Johne’s disease is a chronic, debilitating and irreversible disease of ruminants caused by infection with Mycobacterium avium subspecies paratuberculosis (MAP).
Animals are usually infected as calves with approximately 80% of infections occurring within the first month of life. Infection is mainly, but not only, caused by ingesting faeces often from contaminated bedding, udders, teats or buckets or from colostrum or milk. Much less commonly the disease can be acquired in the womb or later in life.
Infected animals will test negative for a variable period of time, usually several years before the disease progresses and they become infectious to others at which time they will usually test positive by one or more of the available diagnostic tests.
Johne’s infections are almost always introduced to a herd by purchasing infected replacement breeding stock – although there are other risks of introducing the disease including importing slurry from other farms and swapping colostrum between herds.
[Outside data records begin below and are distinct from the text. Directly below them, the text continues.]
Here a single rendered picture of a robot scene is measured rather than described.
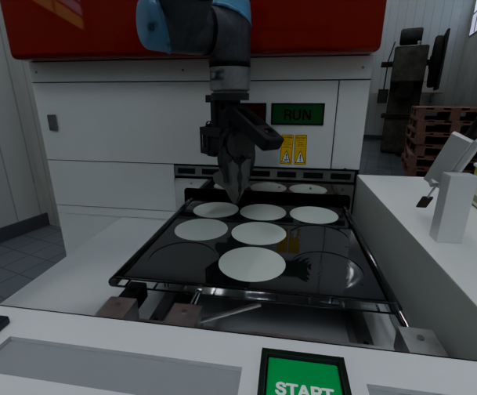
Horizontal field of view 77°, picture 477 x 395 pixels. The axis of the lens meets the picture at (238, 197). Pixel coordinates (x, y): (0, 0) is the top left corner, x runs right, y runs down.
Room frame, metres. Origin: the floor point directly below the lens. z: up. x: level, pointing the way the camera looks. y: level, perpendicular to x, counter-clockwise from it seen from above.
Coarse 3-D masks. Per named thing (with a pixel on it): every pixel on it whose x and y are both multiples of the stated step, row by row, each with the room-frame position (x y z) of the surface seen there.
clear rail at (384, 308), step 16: (160, 288) 0.34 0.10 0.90; (176, 288) 0.33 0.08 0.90; (192, 288) 0.33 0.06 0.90; (208, 288) 0.33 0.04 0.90; (224, 288) 0.33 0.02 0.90; (240, 288) 0.33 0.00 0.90; (304, 304) 0.31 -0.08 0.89; (320, 304) 0.30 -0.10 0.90; (336, 304) 0.30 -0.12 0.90; (352, 304) 0.30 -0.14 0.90; (368, 304) 0.30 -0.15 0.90; (384, 304) 0.30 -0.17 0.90
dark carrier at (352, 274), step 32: (288, 224) 0.54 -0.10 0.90; (320, 224) 0.54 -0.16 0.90; (160, 256) 0.42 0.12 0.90; (192, 256) 0.42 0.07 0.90; (288, 256) 0.41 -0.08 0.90; (320, 256) 0.42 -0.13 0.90; (352, 256) 0.41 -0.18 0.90; (256, 288) 0.33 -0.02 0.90; (288, 288) 0.33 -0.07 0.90; (320, 288) 0.33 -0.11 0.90; (352, 288) 0.33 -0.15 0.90
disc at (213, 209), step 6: (204, 204) 0.66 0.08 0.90; (210, 204) 0.66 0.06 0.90; (216, 204) 0.66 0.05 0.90; (222, 204) 0.66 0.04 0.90; (228, 204) 0.66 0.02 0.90; (198, 210) 0.62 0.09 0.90; (204, 210) 0.62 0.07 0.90; (210, 210) 0.62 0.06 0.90; (216, 210) 0.62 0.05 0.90; (222, 210) 0.62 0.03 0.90; (228, 210) 0.61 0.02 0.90; (234, 210) 0.61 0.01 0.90; (204, 216) 0.58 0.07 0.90; (210, 216) 0.58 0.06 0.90; (216, 216) 0.58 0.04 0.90; (222, 216) 0.58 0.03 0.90
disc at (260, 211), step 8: (248, 208) 0.63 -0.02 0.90; (256, 208) 0.63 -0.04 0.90; (264, 208) 0.63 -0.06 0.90; (272, 208) 0.63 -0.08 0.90; (280, 208) 0.63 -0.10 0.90; (248, 216) 0.58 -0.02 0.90; (256, 216) 0.58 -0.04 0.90; (264, 216) 0.58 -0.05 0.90; (272, 216) 0.58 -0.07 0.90; (280, 216) 0.58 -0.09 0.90
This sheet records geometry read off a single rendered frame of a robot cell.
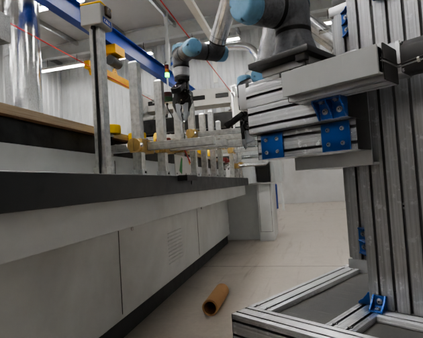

Johne’s disease can adversely affect the physical and economic performance of a dairy herd. Johne’s test positive cows are twice as likely to have a cell count > 200,000 cells/ml and are twice as likely to have milk yields 25% below their adjusted herd average. Johne’s disease costs can rise to excess of 1-2p/ litre with higher disease incidences and these costs remain for a number of years until the disease is brought under control.
With Johne’s, the major costs come from increased susceptibility to other conditions and increased forced culling and the retention of cows that should otherwise be culled. Clinical Johne’s cases are just the tip of the iceberg.
International experience has shown that if a rigorous control program is implemented and applied robustly Johne’s disease can be brought under control. In Denmark the Johne’s test prevalence (annual percentage of cows within the herd testing positive) for herds adopting the national control program has reduced from 10% to 2% over 6 years.